The chanterelle season got a bountiful start this year. A dry summer favors high production in this mushroom. Then rains followed by a warm spell made the first flush not only plentiful but with wonderful shape and form.
In our culture, Halloween is the gateway to winter, time of wet, cold days and long nights. Humans have a tendency to get glum during our rainy season, cowering inside until the spring equinox. Most of our forest trees, evergreen conifers, find winter a wonderful time. With plenty of moisture to keep stomates open, they photosynthesize at a steady rate all winter.
Deciduous broadleaf trees miss out on this winter activity because without leaves they can not photosynthesize. The mosses on now lighted branches dance with delight, awakened from their summer desiccation dormancy. Extra light and moisture makes their green become brighter as new growth appears at the tips of their stems.
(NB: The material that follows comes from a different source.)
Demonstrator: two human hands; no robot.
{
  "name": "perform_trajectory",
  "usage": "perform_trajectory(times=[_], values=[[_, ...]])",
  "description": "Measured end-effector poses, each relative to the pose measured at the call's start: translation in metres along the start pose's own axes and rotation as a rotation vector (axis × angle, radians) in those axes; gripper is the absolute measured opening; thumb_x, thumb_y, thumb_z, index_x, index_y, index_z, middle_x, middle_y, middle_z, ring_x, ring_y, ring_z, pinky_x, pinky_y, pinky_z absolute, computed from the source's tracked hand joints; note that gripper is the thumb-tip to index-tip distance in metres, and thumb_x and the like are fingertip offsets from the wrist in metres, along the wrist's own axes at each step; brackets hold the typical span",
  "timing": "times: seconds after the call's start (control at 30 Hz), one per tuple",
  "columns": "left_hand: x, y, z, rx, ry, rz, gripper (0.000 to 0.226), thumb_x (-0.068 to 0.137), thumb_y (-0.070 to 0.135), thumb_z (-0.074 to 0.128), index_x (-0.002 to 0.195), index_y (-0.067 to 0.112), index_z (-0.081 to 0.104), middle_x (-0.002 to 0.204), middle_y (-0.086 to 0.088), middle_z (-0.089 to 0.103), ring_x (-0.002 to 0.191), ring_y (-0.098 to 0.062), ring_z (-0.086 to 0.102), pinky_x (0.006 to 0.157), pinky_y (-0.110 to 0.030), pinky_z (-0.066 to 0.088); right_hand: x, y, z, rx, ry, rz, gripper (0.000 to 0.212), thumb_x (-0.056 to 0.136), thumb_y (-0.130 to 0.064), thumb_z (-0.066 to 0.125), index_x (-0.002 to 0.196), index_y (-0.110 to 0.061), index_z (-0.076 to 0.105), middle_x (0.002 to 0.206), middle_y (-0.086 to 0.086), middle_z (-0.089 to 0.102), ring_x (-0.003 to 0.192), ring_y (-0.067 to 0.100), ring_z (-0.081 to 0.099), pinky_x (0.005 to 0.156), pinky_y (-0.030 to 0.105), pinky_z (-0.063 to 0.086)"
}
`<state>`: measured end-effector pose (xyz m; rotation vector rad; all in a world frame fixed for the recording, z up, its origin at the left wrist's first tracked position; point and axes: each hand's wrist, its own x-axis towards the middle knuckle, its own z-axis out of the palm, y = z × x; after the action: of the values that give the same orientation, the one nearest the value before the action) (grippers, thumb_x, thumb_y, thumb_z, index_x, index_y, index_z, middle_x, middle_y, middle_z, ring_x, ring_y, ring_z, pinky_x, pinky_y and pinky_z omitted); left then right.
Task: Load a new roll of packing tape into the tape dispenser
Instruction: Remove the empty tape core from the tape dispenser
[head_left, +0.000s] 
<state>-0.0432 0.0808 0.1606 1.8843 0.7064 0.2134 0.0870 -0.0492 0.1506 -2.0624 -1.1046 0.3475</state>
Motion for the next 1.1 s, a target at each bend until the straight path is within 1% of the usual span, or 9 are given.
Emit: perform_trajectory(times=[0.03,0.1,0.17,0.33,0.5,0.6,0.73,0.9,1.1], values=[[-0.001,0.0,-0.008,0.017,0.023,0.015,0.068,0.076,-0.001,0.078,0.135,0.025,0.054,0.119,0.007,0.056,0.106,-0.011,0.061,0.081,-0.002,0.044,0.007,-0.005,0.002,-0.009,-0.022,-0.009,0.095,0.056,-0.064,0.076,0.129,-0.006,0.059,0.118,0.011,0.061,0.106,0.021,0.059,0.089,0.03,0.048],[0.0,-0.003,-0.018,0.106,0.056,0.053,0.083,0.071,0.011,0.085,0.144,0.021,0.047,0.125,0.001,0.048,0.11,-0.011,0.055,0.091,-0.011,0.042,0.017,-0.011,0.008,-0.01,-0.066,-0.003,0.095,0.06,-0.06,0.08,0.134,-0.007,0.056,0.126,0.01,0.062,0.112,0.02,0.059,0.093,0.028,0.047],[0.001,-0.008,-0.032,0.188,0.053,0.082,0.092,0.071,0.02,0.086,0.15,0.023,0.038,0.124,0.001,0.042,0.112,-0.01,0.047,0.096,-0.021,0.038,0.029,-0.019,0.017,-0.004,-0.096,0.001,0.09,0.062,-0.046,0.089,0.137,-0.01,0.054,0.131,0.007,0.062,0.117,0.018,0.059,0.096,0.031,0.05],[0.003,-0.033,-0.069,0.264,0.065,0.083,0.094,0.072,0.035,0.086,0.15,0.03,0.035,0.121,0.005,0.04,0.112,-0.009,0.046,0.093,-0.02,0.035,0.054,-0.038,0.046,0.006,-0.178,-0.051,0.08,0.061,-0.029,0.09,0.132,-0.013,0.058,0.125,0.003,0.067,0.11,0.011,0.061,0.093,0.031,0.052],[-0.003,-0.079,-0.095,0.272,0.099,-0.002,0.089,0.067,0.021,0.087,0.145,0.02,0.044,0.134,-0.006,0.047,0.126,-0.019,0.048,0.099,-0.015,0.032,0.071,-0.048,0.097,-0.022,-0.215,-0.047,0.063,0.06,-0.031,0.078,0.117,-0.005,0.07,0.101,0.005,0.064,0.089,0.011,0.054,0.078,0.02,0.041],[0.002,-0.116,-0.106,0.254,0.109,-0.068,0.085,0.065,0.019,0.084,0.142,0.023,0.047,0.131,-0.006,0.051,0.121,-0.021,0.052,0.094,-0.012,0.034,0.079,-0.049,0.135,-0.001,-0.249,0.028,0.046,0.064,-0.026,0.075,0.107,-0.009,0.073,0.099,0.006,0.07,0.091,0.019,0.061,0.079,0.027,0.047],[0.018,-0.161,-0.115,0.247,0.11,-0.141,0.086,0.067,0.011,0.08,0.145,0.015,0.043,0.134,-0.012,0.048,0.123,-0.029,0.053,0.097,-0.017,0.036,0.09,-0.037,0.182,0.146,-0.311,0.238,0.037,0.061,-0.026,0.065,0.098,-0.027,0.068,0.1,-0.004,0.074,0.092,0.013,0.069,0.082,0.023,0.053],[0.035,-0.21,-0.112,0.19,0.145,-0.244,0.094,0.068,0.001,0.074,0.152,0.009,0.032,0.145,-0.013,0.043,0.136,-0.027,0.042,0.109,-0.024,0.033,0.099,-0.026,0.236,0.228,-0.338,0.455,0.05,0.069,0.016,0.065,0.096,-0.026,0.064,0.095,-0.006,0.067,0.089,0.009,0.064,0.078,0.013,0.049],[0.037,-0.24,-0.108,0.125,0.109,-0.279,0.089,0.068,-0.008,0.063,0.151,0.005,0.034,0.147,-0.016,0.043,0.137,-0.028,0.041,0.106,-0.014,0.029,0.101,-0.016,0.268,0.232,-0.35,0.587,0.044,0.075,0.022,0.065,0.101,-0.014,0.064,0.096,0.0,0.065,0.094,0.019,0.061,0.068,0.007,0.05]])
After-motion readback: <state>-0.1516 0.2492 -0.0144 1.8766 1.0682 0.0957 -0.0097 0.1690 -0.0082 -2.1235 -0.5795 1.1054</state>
Lichens dominate the outer parts of oak or ash branches. Like mosses, this is the start of their main growing season. Lichens come in more colors than mosses. Not seen are the dyes that can be made from lichens with proper fermentation: hidden, nascent colors for weavers. The growth form of lichens is more varied than mosses. All mosses have tiny stems with tiny leaves. Lichens form ribbons, tubes, bushes and swags.
Someone walking along the riverbank path at Mount Pisgah will see long, pendulous lichens that look like Spanish moss. These are fishnet lichens, a nice Halloween sight.